Given zero-centred data matrix (X \in \mathbb{R}^{n \times d}):

  1. Covariance matrix $$ \Sigma = \frac{1}{n} X^\top X $$
  2. Eigen-decomposition $$ \Sigma v_j = \lambda_j v_j $$ where (v_j) are eigenvectors (principal axes) and (\lambda_j) eigenvalues (explained variance).
  3. Projection $$ Z = X V_k $$ using the top (k) eigenvectors.

3. Create a sample dataset #

 1
 2
 3
 4
 5
 6
 7
 8
 9
10
11
12
13
import numpy as np
import matplotlib.pyplot as plt
import japanize_matplotlib
from sklearn.datasets import make_blobs

X, y = make_blobs(n_samples=600, n_features=3, random_state=117117)

fig = plt.figure(figsize=(8, 8))
ax = fig.add_subplot(projection="3d")
ax.scatter(X[:, 0], X[:, 1], X[:, 2], c=y)
ax.set_xlabel("$x_1$")
ax.set_ylabel("$x_2$")
ax.set_zlabel("$x_3$")

3D blobs


4. Run PCA with scikit-learn #

 1
 2
 3
 4
 5
 6
 7
 8
 9
10
11
12
from sklearn.decomposition import PCA
from sklearn.preprocessing import StandardScaler

pca = PCA(n_components=2, whiten=True)
X_pca = pca.fit_transform(StandardScaler().fit_transform(X))

plt.figure(figsize=(8, 8))
plt.scatter(X_pca[:, 0], X_pca[:, 1], c=y)
plt.xlabel("PC1")
plt.ylabel("PC2")
plt.title("2-D embedding via PCA")
plt.show()

PCA projection


5. Scaling matters #

 1
 2
 3
 4
 5
 6
 7
 8
 9
10
11
12
13
14
15
16
17
18
19
20
21
22
23
24
25
26
27
28
from sklearn.preprocessing import StandardScaler

X, y = make_blobs(
    n_samples=200,
    n_features=3,
    random_state=11711,
    centers=3,
    cluster_std=2.0,
)
X[:, 1] *= 1000
X[:, 2] *= 0.01

X_ss = StandardScaler().fit_transform(X)

pca = PCA(n_components=2).fit(X)
X_pca = pca.transform(X)

pca_ss = PCA(n_components=2).fit(X_ss)
X_pca_ss = pca_ss.transform(X_ss)

plt.figure(figsize=(10, 5))
plt.subplot(121)
plt.title("Unscaled features")
plt.scatter(X_pca[:, 0], X_pca[:, 1], c=y, marker="x", alpha=0.6)
plt.subplot(122)
plt.title("Scaled features")
plt.scatter(X_pca_ss[:, 0], X_pca_ss[:, 1], c=y, marker="x", alpha=0.6)
plt.show()

Scaling effect

PCA is dominated by features with large variance; scaling (or whitening) is essential when feature units differ.
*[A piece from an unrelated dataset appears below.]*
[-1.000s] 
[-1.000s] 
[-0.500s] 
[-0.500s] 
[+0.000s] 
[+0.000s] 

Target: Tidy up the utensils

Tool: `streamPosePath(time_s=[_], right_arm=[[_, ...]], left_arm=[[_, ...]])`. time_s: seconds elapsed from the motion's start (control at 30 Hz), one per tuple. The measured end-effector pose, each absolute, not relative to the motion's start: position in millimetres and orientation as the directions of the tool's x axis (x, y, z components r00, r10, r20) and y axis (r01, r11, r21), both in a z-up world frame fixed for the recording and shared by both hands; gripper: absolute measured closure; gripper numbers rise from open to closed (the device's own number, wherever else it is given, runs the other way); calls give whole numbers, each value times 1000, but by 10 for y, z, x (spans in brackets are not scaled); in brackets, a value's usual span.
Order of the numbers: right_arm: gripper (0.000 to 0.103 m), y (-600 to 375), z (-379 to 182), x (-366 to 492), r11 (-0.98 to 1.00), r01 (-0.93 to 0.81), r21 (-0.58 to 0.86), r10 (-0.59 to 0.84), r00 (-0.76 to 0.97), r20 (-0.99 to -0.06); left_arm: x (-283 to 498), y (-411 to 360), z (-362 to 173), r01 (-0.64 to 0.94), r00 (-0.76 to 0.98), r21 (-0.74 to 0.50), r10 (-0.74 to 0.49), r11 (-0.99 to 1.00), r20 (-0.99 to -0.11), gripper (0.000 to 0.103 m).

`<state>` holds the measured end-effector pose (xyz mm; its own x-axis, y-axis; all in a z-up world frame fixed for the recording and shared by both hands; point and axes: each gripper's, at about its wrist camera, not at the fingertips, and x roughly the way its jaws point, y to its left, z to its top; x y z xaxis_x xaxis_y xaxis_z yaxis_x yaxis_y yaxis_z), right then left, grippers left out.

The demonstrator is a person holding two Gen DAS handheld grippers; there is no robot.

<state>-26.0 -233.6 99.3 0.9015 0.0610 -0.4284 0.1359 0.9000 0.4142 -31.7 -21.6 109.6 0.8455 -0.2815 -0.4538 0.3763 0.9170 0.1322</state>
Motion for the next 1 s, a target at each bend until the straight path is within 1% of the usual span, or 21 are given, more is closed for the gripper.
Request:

6. Practical considerations #

  • Explained variance ratio: (\lambda_j / \sum_i \lambda_i) helps decide how many PCs to keep (often 80–90%).
  • Computation: PCA is implemented via SVD under the hood; use svd_solver='randomized' for large datasets.
  • Kernel PCA: when linear PCA is not enough, switch to kernels (see the dedicated section) or try UMAP/t-SNE for local structure.